Replication files for 'Learning by working in big cities'

The site distributes and documents computer programs to replicate the results obtained by Jorge De la Roca and Diego Puga in their article 'Learning by working in big cities', published in The Review of Economic Studies.

This research uses anonymized administrative data from the Muestra Continua de Vidas Laborales con Datos Fiscales (MCVL) with the permission of Spain's Dirección General de Ordenación de la Seguridad Social. We are NOT allowed to make the MCVL data available. Thus, in addition to the replication files available here, interested researchers will need to request access to the MCVL data from Spain's Dirección General de Ordenación de la Seguridad Social, by following the application process described in the site.

The MCVL data are extremely rich, containing matched anonymized social security, income tax and census records for a 4% random sample of Spanish workers, pensioners and unemployment benefit recipients. The application process required to obtain the MCVL data is simple, and approved users are allowed to work with the data in their own computers. By providing this replication code, in addition to enabling easy replication of our results, we hope to substantially reduce entry costs for users of the MCVL data. Users of these computer programs are kindly asked to cite The Review of Economic Studies article as the source.

Instruments for Latino-white and black-white residential segregation

Replication data set (data_seglatinos.dta) for 'Does segregation matter for Latinos?'

This metropolitan area (CBSA) data set provides the instrumental variables to replicate the results obtained by Jorge De la Roca, Ingrid Gould Ellen and Justin P. Steil in their article 'Does segregation matter for Latinos?', published in Journal of Housing Economics.

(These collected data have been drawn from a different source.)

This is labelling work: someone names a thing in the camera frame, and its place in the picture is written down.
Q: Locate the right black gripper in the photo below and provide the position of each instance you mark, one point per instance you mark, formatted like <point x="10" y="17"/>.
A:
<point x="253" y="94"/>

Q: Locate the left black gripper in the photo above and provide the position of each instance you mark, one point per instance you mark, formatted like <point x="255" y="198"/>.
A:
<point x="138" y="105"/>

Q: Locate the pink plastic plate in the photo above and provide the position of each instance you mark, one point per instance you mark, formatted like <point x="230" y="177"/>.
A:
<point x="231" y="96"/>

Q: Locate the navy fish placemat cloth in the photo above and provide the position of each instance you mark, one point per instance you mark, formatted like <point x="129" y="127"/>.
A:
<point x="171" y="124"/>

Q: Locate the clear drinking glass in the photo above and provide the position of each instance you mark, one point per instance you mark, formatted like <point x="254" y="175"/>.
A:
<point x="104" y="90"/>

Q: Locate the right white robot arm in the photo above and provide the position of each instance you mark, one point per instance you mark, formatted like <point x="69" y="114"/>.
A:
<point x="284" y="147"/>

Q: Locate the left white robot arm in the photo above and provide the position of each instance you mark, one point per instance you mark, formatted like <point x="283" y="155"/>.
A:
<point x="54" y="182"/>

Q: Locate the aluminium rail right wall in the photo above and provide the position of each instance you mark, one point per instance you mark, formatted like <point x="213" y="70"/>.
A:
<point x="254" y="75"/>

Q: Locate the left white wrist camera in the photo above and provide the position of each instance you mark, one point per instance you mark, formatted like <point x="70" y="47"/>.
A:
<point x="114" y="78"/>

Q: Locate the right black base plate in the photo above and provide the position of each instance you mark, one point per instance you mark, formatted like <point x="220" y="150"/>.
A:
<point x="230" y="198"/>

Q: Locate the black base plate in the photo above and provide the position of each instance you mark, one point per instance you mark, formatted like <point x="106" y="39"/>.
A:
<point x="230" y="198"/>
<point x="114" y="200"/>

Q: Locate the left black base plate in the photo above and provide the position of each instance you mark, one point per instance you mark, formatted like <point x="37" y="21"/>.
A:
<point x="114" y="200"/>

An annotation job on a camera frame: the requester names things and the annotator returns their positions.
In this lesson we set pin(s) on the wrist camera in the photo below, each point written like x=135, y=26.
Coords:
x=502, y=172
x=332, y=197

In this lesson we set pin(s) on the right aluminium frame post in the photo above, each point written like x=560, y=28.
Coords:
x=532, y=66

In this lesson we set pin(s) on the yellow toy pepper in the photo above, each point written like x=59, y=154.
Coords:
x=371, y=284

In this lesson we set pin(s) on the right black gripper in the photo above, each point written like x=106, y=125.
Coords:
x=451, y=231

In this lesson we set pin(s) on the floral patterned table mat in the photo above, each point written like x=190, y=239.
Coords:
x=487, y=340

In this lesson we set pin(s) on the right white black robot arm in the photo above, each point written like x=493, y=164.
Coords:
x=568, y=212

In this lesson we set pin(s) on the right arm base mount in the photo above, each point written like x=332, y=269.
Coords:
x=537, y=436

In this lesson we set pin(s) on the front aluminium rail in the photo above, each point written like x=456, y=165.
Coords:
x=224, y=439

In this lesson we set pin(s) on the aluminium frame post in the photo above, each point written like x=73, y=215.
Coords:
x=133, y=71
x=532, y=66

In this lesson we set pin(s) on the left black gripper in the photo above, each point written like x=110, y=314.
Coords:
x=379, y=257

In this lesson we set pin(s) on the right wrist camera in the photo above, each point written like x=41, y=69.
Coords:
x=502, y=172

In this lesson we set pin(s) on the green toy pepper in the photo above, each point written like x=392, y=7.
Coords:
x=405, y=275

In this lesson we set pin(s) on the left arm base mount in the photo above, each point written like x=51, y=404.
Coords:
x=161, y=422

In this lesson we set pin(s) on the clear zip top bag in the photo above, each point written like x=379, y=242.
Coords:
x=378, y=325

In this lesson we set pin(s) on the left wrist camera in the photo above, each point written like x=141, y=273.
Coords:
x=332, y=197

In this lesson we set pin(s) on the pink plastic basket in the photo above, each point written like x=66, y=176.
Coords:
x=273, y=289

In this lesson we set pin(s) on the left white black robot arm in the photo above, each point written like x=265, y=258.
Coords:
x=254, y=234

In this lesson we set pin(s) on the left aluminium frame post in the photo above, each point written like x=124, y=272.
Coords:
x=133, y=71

The main instrument for the Latino-white dissimilarity index is the dissimilarity index between single-family detached housing and other housing types in 1970 (e.g. multi-family or single-family attached housing). We use data from the 1970 Neighborhood Change Database. The source units are census tracts as defined in 1970 for Standard Metropolitan Statistical Areas (SMSA). We crosswalk 1970 SMSAs to 2008 CBSAs.

To instrument for the black-white dissimilarity index, we use the measures proposed by David M. Cutler and Edward L. Glaeser in 'Are ghettos goor or bad' (Quarterly Journal of Economics, 1997). These measures are the number of local governments and the share of local revenue from federal or state transfers. We use data from the 1962 Census of Governments Survey, which are made available by the Inter-university Consortium for Political and Social Research at the University of Michigan.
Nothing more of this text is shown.